Although it may seem a relatively young product, Gulas are nearly 30 years old in the world of gastronomy. To explain the history of this fish surimi it is necessary to refer to the elvers, their nature, their consumption tradition, and their scarcity.
In this article, we will try to make you a gulas expert, so that you will understand the difference between gulas and elvers, and also get to know their nature.
Gulas: its origin
In order to explain the meaning of gulas, it is necessary to refer to the elvers. Elvers are the offspring of eels and they are a jewel in gastronomy. Due to its difficulty in being fished, it its market cost is raised.
Elvers live in freshwater and travel from rivers to the Caribbean Sea, where they lay their eggs. Each specimen lays between 500,000 and 4,000,000 eggs. Initially, they have a millimetre of length, they do a 11-month trip till they arrive to the European rivers, where they finally settle down.
It was not till last century that this process was discovered. It was a real enigma, since we knew that the eels lived in the rivers, but we were surprised that we could never find any eggs there.

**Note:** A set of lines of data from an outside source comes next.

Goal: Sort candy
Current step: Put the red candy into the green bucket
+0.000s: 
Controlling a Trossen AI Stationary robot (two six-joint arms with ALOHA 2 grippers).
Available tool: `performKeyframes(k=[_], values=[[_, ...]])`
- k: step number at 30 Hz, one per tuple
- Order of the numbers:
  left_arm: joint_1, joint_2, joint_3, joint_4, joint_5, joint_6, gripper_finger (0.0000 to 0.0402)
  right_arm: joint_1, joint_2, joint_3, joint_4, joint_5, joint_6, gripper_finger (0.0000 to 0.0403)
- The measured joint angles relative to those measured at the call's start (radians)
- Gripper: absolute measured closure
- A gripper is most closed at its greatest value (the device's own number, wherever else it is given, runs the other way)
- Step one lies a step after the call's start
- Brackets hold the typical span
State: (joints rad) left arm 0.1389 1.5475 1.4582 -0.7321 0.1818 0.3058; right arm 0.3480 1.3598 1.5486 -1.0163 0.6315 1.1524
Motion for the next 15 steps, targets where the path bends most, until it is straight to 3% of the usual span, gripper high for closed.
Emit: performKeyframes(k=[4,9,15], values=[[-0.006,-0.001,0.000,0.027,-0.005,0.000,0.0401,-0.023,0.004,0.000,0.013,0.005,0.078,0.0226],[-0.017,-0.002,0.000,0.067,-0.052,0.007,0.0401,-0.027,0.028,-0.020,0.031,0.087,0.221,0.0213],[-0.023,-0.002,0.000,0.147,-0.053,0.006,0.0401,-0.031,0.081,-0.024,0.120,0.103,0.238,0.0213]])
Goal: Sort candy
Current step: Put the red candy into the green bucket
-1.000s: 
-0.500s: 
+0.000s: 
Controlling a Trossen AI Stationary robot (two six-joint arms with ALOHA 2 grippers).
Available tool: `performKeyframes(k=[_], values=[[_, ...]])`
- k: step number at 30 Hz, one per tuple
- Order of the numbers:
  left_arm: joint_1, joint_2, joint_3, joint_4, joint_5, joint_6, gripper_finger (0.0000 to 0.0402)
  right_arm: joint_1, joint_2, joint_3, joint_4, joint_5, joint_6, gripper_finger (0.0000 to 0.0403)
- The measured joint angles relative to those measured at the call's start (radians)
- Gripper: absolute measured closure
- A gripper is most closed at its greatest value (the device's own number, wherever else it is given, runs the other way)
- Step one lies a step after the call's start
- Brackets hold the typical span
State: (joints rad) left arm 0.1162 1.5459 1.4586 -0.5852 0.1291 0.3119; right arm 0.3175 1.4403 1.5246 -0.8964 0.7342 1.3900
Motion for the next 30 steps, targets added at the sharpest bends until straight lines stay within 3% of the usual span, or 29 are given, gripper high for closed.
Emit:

When they reach the mouth of the river, they measure 5 to 7 cm and have a thickness of about 2 mm. And it is there, right before beginning its ascent by the riverbed, where they are fished. The increase in demand and the possible reduction of specimens led to the initiation of investigations to create a substitute capable of meeting demand.
This is how surimi appeared, as a result of some private entities and C.S.I.C research. It was released in 1991.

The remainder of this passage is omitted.